Donald W. Morgan, BA'70, of Dublin, California, is vice president
and chief financial officer at RAE Systems, which develops and
manufactures chemical and radiation-detection monitors and networks.
Morgan was previously CFO at Larscom, a provider of network-access
equipment.
William J. Shea, LA'70, MA'72, of North Andover, Massachusetts,
is a member of the board of directors of the wealth-management
firm Boston Private Financial Holdings. A trustee of Northeastern
and Children's Hospital, Shea was president and chief executive
officer at the insurance company Conseco, chaired the board of
directors of Centennial Technologies, and was vice chairman and
chief financial officer at BankBoston. He is also a member of the
Board of Executive Committee for the Boston Stock Exchange.
Michael
A. McCarthy, LA'71, MA'73, of Westport, Connecticut, is the vice
president of Eastern United States sales for Paychex, which performs
payroll and human-resources outsourcing. He has been with the company
since 1990.
Russell Rylko, Ed'71,
of Hyde Park, Massachusetts, is the president of the Mystic Valley
Railway Society, a thirty-five-year-old organization with nearly
4,000 members. A retired science teacher from the Natick public
schools, Rylko was a member of the Railway Club during his years
at Northeastern.
Jim Vrabel, LA'71, of Brookline, Massachusetts,
is the author of When in Boston: A Timeline and Almanac.
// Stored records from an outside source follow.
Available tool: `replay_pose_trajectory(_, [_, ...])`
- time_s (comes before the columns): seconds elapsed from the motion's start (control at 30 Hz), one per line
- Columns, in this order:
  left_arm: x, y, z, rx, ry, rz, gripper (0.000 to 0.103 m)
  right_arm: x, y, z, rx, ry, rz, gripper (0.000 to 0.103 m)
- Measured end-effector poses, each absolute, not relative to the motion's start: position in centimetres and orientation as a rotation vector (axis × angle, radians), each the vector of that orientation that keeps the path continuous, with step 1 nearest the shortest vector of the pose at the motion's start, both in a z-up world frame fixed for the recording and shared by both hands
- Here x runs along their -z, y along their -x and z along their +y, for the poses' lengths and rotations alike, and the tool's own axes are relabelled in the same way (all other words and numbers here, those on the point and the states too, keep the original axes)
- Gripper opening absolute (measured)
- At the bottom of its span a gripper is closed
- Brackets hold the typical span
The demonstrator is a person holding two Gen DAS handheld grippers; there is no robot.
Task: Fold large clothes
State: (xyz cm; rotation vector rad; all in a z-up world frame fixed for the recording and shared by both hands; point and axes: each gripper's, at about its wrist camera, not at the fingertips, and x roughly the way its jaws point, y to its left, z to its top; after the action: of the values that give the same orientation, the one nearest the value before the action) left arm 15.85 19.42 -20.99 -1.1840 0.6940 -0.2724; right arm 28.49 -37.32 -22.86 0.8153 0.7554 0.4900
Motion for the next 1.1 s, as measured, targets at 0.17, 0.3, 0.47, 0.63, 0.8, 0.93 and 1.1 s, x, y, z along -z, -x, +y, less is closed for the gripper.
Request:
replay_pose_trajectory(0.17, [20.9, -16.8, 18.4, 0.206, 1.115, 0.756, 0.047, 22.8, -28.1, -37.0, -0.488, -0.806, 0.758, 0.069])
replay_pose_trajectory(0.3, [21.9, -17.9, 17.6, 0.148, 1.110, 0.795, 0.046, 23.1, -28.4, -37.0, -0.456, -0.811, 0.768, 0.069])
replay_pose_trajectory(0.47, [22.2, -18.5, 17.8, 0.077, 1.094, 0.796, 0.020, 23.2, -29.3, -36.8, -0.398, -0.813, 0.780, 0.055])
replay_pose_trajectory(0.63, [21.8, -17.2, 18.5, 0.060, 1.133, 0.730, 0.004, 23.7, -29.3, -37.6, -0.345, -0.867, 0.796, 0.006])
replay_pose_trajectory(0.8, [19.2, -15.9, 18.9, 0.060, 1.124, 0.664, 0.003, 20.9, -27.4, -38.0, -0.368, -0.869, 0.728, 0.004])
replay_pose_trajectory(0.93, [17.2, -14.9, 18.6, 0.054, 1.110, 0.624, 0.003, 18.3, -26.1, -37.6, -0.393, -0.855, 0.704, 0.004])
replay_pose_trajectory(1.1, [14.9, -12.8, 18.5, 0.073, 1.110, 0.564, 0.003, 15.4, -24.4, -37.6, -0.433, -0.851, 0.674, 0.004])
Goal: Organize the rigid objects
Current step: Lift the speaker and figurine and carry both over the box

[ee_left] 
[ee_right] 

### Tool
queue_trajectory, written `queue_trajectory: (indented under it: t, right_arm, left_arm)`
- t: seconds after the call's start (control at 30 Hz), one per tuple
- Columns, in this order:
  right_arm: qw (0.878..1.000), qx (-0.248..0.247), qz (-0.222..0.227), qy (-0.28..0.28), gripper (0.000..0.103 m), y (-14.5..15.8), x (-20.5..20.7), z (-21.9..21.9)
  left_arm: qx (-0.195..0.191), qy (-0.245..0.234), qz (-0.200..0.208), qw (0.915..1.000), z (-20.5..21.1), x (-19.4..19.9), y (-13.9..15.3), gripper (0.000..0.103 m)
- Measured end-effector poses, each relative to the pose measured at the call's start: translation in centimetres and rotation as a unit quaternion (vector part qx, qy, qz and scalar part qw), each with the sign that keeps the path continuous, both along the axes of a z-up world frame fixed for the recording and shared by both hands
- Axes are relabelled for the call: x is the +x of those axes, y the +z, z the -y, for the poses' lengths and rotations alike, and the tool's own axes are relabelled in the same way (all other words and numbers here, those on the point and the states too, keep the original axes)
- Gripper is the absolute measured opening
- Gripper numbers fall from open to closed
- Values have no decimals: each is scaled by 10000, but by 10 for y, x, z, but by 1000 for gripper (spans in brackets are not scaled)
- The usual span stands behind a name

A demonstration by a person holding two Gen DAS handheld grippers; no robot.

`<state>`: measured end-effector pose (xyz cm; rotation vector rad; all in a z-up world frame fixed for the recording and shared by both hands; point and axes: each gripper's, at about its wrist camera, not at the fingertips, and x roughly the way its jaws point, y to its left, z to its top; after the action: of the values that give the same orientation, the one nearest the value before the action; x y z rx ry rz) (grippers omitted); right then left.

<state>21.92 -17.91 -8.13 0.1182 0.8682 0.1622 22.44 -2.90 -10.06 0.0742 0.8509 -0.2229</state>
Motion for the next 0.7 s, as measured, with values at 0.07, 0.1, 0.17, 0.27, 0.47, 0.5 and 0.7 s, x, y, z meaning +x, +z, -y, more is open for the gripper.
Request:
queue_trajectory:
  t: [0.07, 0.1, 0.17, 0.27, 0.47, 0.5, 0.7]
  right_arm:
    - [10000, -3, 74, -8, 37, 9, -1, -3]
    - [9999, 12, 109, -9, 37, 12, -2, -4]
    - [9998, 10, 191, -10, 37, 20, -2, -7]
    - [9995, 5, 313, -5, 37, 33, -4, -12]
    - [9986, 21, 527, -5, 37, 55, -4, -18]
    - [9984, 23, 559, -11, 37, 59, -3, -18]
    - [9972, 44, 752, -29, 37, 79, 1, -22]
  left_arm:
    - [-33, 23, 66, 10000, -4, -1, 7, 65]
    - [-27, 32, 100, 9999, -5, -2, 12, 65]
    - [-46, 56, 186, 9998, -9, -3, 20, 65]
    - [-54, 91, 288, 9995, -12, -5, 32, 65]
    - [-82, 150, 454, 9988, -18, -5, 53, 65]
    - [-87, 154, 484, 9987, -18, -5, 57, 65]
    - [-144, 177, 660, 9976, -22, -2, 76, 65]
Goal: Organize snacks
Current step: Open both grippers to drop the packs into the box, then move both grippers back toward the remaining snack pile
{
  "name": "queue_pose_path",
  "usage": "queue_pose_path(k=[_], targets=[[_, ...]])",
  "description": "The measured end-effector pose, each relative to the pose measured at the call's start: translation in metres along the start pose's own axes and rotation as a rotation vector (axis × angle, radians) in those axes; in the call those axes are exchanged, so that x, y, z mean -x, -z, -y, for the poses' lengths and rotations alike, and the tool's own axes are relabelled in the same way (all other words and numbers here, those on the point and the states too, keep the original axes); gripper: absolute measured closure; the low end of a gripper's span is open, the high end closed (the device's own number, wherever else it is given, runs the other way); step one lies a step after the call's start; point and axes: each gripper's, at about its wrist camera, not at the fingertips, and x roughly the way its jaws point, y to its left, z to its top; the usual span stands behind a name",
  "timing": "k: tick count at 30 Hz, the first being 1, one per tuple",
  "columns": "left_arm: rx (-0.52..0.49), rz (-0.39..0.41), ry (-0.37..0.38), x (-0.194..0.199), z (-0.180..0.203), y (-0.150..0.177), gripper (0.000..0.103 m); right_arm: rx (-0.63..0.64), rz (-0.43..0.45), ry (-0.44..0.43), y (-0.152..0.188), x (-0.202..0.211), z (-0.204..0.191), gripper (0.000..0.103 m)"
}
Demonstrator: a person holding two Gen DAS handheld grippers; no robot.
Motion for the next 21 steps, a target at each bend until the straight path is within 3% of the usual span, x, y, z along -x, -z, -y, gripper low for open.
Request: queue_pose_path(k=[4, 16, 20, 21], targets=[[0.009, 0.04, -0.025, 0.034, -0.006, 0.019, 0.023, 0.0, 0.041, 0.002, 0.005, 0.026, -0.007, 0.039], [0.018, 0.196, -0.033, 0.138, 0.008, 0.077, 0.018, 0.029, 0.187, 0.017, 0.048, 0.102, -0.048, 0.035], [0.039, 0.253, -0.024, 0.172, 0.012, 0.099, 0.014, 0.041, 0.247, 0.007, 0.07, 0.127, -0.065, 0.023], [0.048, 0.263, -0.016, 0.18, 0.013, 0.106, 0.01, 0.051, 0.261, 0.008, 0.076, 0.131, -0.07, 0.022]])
Vrabel
and the volume drew acclaim during a March event sponsored by the
Bostonian Society at the Old State House.
Robert A. DeLeo, LA'72,
of Winthrop, Massachusetts, is serving his eighth term in the Massachusetts
House of Representatives. He was appointed the chair of the House
Ways and Means Committee by Speaker Salvatore F. DiMasi early this
year. DeLeo, who has chaired several other committees, is a key
player in the drafting of the state's $23 billion budget.
Elizabeth
Tempesta Kevilus, BB'72, of San Antonio, Texas, received a master
of divinity degree in May 2004 from Austin Presbyterian Theological
Seminary. She says, "I am loving my appointment as pastor of a
United Methodist Church."
Alan Neville, MBA'73, of Cumberland,
Rhode Island, is the vice president of marketing and community
development at Crossroads Rhode Island, a provider of services
for the homeless. He and his wife, Clara, have two sons.
Stephan
Ross, MEd'73, H'88, of Newton, Massachusetts, marked the sixtieth
anniversary of the end of World War II earlier this year. He is
a member of the American Association of Jewish Holocaust Survivors
and a founder of the New England Holocaust Memorial. Ross was born
Szmulek Rozental in Lodz, Poland, in 1931. From 1941 to 1945, he
spent time in ten concentration camps, including Auschwitz, and
was liberated from Dachau on April 29, 1945. After moving to the
United States and earning degrees at the University of Vermont
and Boston University, as well as Northeastern, he became a staff
psychologist at the Boston Community Center. Ross now speaks to
school groups about the Holocaust. He has two children, Julie and
Michael.
Michael P. Smith, LA'73, of Hamden, Connecticut, is in
his twentieth year as the head of the fine arts department at Hamden
Hall Country Day School, where he teaches acting and dramatic-literature
classes, and directs two major productions each year. Smith reports
he's still active in the Actors' Equity Association and will be
appearing in a summer production by the Elm Shakespeare Company.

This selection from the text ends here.